Spinach fights fatigue!
Spinach is one of the most nutrient-dense foods you can incorporate into your diet, but if you’re feeling fatigued, it’s about to be a constant on your shopping list.
Spinach is an excellent source of magnesium, iron and selenium, antioxidant vitamin c, zinc, vitamin B2 and E, and vitamins B6 and B1 — all important in countering fatigue and getting your energy back.
This is a robust and delicious warm spinach salad recipe that can be served as an appetizer, side dish, or even a main dish.
Vegan, Gluten Free, Soy Free, Dairy Free, Sugar Free
12 appetizer or 6 side dish servings
Ingredients:
2 pounds organic baby spinach
3 tablespoons extra-virgin olive oil
1 medium red onion, finely chopped
5 cloves garlic, minced
1 19-ounce can chickpeas, rinsed
1 1/2 teaspoons dried thyme
1 1/2 teaspoons dried oregano
1 1/2 teaspoons ground cumin
1 teaspoon sea salt
1/2 teaspoon smokey paprika
1/2 cup golden or dark raisins or dried currants
1/2 cup organic vegetable broth
Preparation:
1. Rinse spinach and let drain in a colander.
2. Lightly steam the spinach in a covered steamer basket for 4-6 minutes until just wilted and still bright green.
3. Remove from heat and drain in the colander.

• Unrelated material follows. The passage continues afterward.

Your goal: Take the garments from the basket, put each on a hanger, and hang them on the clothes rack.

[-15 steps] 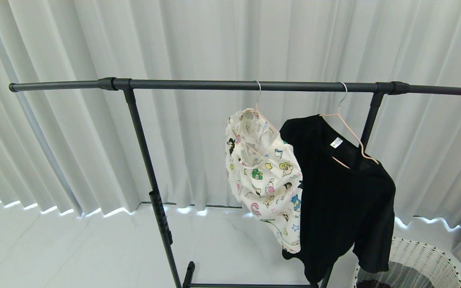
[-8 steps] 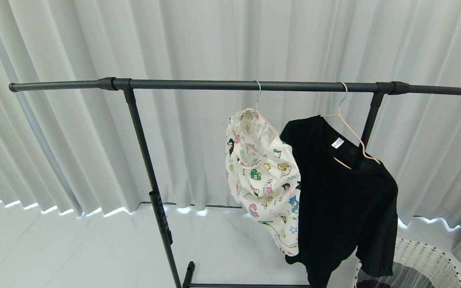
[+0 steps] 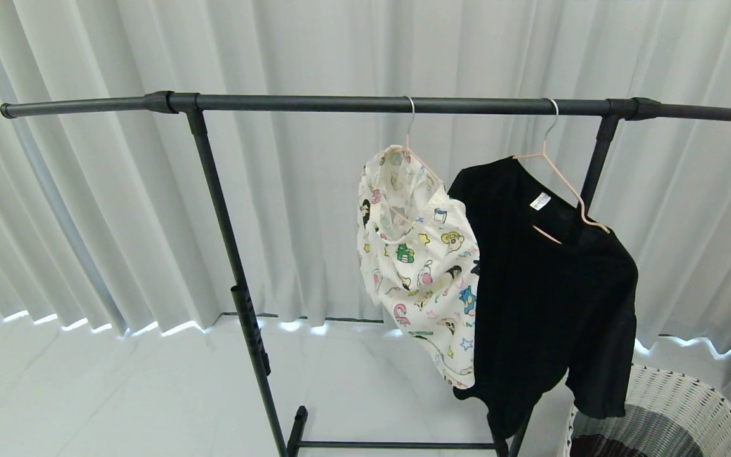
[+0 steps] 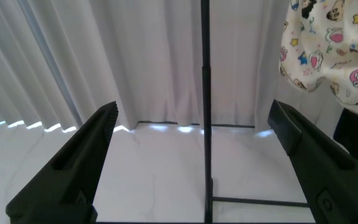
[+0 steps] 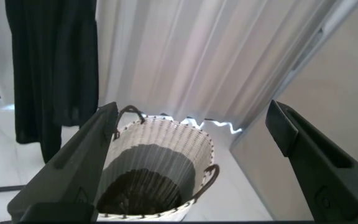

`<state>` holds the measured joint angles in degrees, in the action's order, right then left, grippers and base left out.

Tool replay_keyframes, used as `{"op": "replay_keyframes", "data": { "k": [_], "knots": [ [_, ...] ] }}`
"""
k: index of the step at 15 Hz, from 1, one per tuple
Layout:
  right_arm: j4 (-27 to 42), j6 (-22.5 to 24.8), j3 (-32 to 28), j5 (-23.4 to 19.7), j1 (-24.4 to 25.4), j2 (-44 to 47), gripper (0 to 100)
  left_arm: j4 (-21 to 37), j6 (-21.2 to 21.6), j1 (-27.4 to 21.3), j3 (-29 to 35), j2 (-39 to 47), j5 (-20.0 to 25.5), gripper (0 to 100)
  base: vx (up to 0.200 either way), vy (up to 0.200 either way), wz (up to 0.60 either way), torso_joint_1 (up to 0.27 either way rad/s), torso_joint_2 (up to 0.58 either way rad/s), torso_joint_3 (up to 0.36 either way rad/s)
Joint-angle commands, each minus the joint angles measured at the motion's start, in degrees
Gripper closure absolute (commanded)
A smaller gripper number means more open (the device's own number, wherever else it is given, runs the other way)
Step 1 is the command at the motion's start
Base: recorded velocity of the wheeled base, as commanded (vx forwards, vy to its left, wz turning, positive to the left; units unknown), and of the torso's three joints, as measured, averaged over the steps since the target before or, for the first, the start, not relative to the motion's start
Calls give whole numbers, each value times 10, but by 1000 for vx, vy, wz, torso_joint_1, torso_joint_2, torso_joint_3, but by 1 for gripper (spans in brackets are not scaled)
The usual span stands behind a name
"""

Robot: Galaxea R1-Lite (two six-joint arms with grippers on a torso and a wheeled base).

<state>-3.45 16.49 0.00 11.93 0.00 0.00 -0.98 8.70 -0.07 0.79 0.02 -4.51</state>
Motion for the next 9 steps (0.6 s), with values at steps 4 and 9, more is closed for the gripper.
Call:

Let cool slightly, then coarsely chop.
4. In a cast iron pan, add 1 tablespoon oil over medium heat.
5. Add onion and garlic and cook, stirring, until the onion is tender and lightly browned, 8 to 10 minutes.

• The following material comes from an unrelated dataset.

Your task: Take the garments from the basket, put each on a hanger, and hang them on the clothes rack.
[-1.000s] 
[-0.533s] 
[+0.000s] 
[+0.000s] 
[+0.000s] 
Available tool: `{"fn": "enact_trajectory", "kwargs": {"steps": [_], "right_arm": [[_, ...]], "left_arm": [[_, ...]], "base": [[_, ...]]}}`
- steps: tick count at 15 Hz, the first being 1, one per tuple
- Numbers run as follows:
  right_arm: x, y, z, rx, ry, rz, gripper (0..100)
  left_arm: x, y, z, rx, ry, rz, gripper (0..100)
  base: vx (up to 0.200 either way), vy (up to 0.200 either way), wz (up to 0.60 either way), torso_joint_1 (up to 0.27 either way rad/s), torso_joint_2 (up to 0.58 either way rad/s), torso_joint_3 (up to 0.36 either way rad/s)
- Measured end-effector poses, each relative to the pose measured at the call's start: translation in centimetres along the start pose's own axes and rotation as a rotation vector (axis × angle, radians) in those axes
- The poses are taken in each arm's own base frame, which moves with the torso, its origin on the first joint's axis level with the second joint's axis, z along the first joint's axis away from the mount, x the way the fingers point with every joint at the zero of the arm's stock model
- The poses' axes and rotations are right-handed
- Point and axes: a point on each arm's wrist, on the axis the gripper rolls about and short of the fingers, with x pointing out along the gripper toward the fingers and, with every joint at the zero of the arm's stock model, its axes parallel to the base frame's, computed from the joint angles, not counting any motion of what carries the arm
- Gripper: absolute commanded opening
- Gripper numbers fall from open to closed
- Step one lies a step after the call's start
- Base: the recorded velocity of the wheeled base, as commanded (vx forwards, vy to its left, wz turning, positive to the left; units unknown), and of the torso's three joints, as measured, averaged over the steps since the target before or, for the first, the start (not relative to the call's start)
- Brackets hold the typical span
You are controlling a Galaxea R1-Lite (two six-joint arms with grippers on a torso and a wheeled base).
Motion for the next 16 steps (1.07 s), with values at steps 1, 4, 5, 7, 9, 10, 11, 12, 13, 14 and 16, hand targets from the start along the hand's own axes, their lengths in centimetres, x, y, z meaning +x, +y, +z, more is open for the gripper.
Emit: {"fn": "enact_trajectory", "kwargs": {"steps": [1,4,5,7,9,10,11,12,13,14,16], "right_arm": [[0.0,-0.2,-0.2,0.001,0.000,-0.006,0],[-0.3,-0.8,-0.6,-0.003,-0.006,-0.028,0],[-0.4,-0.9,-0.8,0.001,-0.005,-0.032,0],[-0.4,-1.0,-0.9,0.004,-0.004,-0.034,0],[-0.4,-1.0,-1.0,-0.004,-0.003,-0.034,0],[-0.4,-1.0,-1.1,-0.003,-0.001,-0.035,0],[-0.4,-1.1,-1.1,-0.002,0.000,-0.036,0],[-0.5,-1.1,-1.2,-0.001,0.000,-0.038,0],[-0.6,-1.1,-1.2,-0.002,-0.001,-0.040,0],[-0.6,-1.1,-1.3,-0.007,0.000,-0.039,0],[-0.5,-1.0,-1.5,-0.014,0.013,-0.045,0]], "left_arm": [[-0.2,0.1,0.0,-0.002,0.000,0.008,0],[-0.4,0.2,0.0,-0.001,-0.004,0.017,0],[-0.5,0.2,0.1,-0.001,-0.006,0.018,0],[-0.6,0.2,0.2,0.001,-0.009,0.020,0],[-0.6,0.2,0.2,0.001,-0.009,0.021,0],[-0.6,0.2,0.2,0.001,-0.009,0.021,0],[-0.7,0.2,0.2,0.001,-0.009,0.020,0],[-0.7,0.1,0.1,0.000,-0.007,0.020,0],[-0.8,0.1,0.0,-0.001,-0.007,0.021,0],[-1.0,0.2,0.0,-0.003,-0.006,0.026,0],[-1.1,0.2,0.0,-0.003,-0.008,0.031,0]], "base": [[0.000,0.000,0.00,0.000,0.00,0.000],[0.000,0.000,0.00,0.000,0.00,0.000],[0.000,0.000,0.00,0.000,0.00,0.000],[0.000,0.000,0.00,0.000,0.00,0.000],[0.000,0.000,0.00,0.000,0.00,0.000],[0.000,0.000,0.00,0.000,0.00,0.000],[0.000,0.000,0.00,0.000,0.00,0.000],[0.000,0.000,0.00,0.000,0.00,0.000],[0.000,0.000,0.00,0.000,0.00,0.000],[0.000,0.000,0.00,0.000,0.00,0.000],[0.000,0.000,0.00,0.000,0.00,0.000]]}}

6. Stir in chickpeas, thyme, oregano, cumin, salt and paprika. Using a potato masher, mash some of the chickpeas, then cook, stirring, for 3 minutes.

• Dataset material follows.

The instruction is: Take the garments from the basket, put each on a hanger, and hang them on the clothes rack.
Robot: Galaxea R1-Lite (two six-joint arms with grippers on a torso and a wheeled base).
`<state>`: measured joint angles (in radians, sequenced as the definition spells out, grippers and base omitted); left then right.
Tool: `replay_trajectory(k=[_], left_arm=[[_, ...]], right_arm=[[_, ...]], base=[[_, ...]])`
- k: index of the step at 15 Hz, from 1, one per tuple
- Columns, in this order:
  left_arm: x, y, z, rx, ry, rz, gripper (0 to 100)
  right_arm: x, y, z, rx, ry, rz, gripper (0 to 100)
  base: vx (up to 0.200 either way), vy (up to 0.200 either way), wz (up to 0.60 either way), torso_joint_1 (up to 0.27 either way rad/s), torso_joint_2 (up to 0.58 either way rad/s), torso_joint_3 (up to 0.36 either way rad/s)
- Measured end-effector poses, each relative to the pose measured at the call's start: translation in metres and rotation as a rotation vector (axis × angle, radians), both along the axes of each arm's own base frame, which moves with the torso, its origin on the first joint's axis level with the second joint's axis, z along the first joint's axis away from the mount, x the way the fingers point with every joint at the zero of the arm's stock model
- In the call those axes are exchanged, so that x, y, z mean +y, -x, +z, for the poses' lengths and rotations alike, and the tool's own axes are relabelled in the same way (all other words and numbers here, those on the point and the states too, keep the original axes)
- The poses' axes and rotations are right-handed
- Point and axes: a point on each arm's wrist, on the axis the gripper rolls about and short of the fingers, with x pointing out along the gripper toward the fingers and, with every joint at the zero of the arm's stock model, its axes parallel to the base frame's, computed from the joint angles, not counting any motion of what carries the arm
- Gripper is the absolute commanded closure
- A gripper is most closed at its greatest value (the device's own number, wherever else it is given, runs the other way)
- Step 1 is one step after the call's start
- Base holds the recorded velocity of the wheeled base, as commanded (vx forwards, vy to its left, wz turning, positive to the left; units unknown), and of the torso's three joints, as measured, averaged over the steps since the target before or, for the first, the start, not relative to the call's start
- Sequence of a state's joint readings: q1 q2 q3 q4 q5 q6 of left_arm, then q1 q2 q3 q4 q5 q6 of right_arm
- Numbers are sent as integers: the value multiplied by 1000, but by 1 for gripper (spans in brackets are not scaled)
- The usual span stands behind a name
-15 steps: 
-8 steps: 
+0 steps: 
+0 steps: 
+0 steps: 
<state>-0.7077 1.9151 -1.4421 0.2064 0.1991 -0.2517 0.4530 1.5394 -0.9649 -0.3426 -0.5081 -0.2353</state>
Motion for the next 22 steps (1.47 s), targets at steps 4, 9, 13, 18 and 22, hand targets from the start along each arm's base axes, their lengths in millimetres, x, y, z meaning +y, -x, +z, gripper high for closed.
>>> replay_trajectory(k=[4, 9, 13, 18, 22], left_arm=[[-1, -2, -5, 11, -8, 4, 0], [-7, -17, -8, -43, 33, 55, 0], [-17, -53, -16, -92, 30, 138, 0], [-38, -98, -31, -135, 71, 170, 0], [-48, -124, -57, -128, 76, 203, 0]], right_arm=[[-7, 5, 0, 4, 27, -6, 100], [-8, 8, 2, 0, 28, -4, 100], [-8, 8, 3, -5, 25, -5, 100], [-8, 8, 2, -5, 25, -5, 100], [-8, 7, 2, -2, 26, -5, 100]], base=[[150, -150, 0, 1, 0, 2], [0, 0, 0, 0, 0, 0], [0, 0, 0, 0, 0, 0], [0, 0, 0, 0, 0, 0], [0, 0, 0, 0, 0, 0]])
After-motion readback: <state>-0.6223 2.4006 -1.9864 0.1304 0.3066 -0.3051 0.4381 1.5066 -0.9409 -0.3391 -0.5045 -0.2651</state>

7. Stir in raisins and broth, scraping up any browned bits.
8. Add the chopped spinach and stir gently to combine.
9. Remove from the heat and let stand 10 minutes.
10. Drizzle with the remaining 2 tablespoons oil just before serving.
Optional: Sprinkle with chopped fresh mint leaves before serving
Make Ahead: Cover and refrigerate in a glass container for up to 2 days. Bring to room temperature or reheat on medium-low heat before serving.
Enjoy!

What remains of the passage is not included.